Dickens initiated five more suits against plagiarists of his popular “little Carol” in the next four months. Because the defendants all declared bankruptcy, there were no assets to pay even the court costs Dickens incurred while trying to protect his intellectual property. While his own publisher sold thousands of copies of his classic tale, his profit was greatly reduced by his encounter with Chancery Court. For more on the Carol lawsuit, see Grafting A Christmas Carol by Michael Hancher, SEL Studies in English Literature 1500-1900, Volume 48, Number 4, Autumn 2008, pp. 813-827, available through the BLS Library subscription to Project Muse.

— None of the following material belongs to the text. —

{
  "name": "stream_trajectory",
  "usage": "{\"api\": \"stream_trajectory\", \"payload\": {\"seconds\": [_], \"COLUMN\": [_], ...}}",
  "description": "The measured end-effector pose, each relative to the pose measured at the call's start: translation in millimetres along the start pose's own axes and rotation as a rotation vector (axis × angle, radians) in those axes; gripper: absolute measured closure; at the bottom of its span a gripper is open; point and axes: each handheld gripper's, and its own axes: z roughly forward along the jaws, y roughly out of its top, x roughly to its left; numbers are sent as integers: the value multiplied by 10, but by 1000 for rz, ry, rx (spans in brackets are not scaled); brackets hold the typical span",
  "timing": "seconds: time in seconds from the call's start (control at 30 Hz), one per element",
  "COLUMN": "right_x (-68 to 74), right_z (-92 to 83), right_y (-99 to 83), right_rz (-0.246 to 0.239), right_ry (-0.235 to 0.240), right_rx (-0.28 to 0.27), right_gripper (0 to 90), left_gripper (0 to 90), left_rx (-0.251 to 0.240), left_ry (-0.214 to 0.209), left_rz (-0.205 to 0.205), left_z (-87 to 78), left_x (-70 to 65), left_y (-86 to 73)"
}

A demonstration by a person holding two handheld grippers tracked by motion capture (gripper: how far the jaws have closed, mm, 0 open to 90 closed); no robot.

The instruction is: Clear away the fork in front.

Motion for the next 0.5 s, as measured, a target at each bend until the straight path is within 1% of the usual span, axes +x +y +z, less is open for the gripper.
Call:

Dickens' Pyrrhic victory in the Christmas Carol suit arguably led to his protest against the arrogance of law and judges in his novel Bleak House published a decade later. Consider this quote from from the opening pages of Bleak House:
This is the Court of Chancery; which has its decaying houses and its blighted lands in every shire; which has its worn-out lunatic in every churchyard; which has its ruined suitor, with his slipshod heels and threadbare dress, borrowing and begging through the rounds of every man's acquaintance; which gives to monied might; the means abundantly of wearying out the right; which so exhausts finances, patience, courage, hope; so overthrows the brain and breaks the heart; that there is not an honorable man among its practitioners who does not give—who does not often give—the warning, "Suffer any wrong that can be done you, rather than come here!”